Dualisme pengaturan adalah pengaturan sistem pada Negara Indonesia yang bersifat
dualism sehingga mengakibatkan keterhambatnya pembangunan di Indonesia.
Kependudukan dan Kemiskinan
Kependudukan di Indonesia tidak merata sehingga kepadatan di beberapa kota besar
sangat mempengaruhi pembangunan. Dengan kepadatan penduduk tersebut maka persaingan
untuk mencari lapangan kerja sangat sulit, dan mengakibatkan pengangguran dan Kemiskinan.
Dampak Pengangguran Terhadap Pembangunan Nasional
Pengangguran merupakan masalah pokok dalam suatu masyarakat modern. Jika tingkat
pengangguran tinggi, sumber daya menjadi terbuang percuma dan tingkat pendapatan
masyarakat akan merosot. Situasi ini menimbulkan kelesuan ekonomi yang berpengaruh pula
pada emosi masyarakat dan kehidupan keluarga sehari-hari.
Pengangguran berdampak besar terhadap pembangunan nasional.
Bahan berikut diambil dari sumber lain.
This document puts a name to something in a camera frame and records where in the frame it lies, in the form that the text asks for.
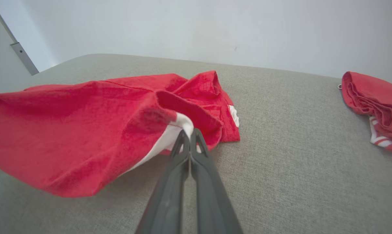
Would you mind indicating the red lettered sports jersey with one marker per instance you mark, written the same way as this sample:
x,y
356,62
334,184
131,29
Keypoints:
x,y
377,100

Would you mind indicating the red shorts with white stripe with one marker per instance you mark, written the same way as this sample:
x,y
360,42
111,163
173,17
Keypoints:
x,y
69,130

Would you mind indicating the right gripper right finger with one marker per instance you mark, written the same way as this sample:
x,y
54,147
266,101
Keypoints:
x,y
212,201

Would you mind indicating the grey metal wall strip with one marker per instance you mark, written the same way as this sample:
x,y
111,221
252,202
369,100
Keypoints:
x,y
24,58

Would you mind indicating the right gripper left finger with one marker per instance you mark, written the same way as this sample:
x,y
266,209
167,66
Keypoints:
x,y
166,201

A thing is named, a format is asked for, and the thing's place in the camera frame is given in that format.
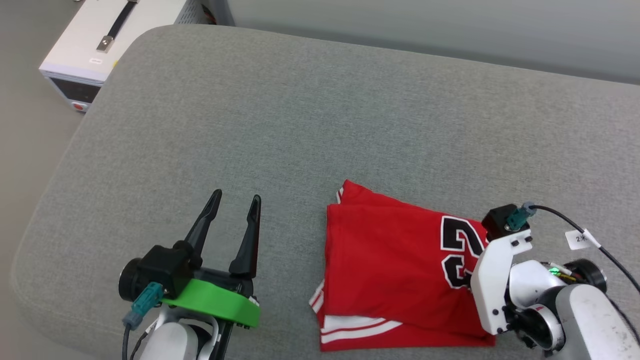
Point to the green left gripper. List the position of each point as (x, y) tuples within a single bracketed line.
[(215, 300)]

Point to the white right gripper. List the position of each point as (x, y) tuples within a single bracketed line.
[(492, 285)]

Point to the red basketball jersey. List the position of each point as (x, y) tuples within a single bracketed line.
[(390, 260)]

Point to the grey fabric sofa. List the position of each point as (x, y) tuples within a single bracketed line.
[(300, 125)]

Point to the white bench power supply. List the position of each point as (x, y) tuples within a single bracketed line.
[(125, 45)]

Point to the white partition panel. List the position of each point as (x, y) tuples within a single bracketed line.
[(450, 30)]

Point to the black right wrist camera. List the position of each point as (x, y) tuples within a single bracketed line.
[(497, 222)]

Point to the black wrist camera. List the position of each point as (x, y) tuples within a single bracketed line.
[(497, 222), (160, 267)]

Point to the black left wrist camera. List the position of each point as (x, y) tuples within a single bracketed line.
[(160, 267)]

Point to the teal right camera connector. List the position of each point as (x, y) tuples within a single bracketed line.
[(519, 216)]

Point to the teal camera connector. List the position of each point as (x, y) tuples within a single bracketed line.
[(519, 216), (145, 302)]

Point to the teal left camera connector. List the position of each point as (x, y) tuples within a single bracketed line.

Dampak pengangguran
terhadap pembangunan nasional dapat dilihat melalui hubungan antara pengangguran dan
indikator-indikator berikut ini:
1. Pendapatan Nasional dan Pendapatan per Kapita
Upah merupakan salah satu komponen dalam penghitungan pendapatan nasional. Apabila tingkat
pengangguran semakin tinggi, maka nilai komponen upah akan semakin kecil. Dengan demikian,
nilai pendapatan nasional pun akan semakin kecil. Pendapatan per kapita adalah pendapatan
nasional dibagi jundah penduduk. Oleh karna itu, nilai pendapatan nasional yang semakin kecil
akibat pengangguran akan menurunkan nilai pendapatan per kapita.
2. Beban Psikologi
Semakin lama seseorang menganggur, semakin besar beban psikologis yang harus ditanggung.
Secara psikologis, orang yang menganggur mempunyai perasaan tertekan, sehingga berpengaruh

terhadap berbagai perilakunya dalam kehidupan sehari-hari. Dampak psikologis ini mempunyai
efek domino di mana secara sosial, orang menganggur akan merasa minder karena status sosial
yang tidak atau belum jelas.
3. Biaya Sosial
Dengan semakin besarnya jumlah penganggur, semakin besar pula biaya sosial yang harus
dikeluarkan. Biaya sosial itu mencakup biaya atas peningkatan tugas-tugas medis, biaya
keamanan, dan biaya proses peradilan sebagai akibat meningkatnya tindak kejahatan.
4. Penerimaan Negara
Salah satu sumber penerimaan negara adalah pajak, khususnya pajak penghasilan. Pajak
penghasilan diwajibkan bagi orang-orang yang memiliki pekerjaan. Apabila tingkat
pengangguran meningkat, maka jumlah orang yang membayar pajak penghasilan berkurang.
Akibatnya penerimaan negara pun berkurang.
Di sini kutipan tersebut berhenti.